- **INSTRUCTIONS TO FOLLOW**
In the material below, count the lines with the word "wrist" and state that number only.

[Start of section]

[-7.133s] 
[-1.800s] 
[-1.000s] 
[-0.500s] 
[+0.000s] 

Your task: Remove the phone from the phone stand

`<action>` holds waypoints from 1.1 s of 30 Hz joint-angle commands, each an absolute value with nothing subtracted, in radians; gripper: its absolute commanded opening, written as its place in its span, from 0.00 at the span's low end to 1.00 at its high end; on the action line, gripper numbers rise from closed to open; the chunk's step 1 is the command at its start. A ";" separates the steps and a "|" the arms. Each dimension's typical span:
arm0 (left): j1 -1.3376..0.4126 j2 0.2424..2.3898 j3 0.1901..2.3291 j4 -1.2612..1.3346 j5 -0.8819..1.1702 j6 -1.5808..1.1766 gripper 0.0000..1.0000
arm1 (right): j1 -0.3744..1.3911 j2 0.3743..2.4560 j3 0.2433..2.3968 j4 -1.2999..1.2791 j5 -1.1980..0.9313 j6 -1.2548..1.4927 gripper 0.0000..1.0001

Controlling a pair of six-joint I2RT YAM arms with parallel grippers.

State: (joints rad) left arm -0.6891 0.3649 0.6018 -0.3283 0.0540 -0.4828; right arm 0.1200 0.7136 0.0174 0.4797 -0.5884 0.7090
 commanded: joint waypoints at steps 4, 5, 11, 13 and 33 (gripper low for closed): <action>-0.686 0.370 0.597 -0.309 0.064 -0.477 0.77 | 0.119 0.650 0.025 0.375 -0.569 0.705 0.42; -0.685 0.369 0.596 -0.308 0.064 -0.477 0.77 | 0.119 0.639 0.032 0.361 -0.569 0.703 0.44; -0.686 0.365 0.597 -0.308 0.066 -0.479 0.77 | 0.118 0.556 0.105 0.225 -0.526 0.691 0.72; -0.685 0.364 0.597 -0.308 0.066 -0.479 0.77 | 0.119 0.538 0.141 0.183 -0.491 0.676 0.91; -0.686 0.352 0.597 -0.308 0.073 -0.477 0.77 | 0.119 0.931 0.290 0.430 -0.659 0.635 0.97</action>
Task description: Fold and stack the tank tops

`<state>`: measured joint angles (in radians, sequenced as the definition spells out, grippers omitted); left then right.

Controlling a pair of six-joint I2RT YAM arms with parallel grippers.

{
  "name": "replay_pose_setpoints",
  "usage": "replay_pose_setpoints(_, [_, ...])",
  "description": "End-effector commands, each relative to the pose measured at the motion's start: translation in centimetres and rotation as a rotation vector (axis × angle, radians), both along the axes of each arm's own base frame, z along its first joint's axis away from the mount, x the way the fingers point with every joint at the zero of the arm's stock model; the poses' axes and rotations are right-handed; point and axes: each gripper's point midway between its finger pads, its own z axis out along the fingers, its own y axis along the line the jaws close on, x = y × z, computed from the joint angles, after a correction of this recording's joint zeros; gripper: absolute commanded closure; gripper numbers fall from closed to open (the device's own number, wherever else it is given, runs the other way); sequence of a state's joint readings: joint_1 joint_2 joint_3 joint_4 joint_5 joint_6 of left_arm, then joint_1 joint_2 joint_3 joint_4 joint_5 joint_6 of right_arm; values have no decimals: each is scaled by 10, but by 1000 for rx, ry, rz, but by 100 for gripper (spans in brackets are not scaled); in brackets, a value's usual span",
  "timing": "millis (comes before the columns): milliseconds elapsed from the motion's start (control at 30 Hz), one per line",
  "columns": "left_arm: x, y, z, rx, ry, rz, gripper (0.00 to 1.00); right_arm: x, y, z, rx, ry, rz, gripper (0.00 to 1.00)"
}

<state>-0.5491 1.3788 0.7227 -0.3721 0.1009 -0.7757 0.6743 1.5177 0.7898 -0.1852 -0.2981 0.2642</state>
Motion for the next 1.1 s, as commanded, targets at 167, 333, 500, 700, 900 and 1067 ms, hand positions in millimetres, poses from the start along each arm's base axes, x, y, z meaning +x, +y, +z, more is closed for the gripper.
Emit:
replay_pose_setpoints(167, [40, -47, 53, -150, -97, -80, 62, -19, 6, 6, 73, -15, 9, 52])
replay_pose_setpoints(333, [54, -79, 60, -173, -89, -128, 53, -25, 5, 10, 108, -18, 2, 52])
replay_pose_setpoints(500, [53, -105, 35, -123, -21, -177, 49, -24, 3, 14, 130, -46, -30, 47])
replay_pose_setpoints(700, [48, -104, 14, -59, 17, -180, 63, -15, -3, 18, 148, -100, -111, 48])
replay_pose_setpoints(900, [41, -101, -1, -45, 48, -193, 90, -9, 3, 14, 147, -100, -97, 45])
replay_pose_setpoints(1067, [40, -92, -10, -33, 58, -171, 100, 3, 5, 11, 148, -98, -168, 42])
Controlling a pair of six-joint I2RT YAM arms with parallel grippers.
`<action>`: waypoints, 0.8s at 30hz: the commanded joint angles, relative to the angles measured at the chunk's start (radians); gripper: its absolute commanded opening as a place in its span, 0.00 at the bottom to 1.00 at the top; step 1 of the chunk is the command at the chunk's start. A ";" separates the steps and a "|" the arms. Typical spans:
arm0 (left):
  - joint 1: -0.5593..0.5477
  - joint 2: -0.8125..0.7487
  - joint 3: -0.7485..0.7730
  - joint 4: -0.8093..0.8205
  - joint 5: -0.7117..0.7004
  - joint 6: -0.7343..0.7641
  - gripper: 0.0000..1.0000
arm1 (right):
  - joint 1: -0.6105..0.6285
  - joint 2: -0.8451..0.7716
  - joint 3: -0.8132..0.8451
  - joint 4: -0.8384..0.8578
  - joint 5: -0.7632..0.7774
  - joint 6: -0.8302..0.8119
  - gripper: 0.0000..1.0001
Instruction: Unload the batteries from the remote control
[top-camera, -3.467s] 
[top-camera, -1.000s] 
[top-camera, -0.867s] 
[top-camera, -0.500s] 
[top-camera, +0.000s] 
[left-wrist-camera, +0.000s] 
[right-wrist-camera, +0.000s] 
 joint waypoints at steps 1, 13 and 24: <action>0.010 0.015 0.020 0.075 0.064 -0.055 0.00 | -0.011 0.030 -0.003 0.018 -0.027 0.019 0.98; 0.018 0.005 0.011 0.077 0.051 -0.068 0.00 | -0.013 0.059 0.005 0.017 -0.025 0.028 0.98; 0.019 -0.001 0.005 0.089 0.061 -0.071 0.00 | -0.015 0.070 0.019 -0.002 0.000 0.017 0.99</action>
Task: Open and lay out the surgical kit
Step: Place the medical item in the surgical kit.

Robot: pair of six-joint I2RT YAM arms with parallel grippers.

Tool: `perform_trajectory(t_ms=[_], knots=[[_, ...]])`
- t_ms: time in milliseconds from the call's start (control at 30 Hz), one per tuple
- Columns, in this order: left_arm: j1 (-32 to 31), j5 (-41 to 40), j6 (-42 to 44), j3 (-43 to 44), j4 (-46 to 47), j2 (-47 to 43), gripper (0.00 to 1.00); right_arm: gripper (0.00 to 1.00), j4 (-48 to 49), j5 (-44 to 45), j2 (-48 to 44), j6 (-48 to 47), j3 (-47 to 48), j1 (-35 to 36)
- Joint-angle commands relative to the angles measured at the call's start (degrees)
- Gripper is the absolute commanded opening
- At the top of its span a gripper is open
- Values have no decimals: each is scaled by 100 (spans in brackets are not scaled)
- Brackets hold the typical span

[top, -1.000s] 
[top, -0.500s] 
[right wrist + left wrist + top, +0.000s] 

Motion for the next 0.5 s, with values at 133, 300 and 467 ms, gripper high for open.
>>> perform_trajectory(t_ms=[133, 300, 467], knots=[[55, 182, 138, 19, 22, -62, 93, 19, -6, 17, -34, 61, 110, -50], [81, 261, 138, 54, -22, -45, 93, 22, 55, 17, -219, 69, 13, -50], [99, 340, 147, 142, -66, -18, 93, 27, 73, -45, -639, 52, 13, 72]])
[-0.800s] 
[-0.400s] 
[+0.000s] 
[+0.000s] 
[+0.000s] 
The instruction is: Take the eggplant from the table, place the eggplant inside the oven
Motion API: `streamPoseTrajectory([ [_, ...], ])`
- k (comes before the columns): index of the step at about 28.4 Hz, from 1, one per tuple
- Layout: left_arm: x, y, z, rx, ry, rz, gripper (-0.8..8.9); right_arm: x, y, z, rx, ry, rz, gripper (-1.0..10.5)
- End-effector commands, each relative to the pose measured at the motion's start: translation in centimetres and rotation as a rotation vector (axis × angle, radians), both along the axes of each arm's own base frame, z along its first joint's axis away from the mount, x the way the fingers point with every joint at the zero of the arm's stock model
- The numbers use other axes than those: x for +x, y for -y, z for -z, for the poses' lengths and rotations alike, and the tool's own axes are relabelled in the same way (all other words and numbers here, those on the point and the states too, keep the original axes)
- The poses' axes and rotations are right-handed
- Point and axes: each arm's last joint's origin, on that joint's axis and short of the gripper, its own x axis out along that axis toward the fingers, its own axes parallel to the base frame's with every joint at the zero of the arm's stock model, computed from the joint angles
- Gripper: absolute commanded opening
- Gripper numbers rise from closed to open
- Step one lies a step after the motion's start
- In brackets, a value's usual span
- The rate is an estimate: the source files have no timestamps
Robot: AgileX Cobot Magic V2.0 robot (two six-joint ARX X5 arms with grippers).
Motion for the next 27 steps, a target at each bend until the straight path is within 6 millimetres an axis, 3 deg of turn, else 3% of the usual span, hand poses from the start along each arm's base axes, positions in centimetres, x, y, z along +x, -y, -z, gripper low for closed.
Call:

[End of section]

- **YOUR SOLUTION**
3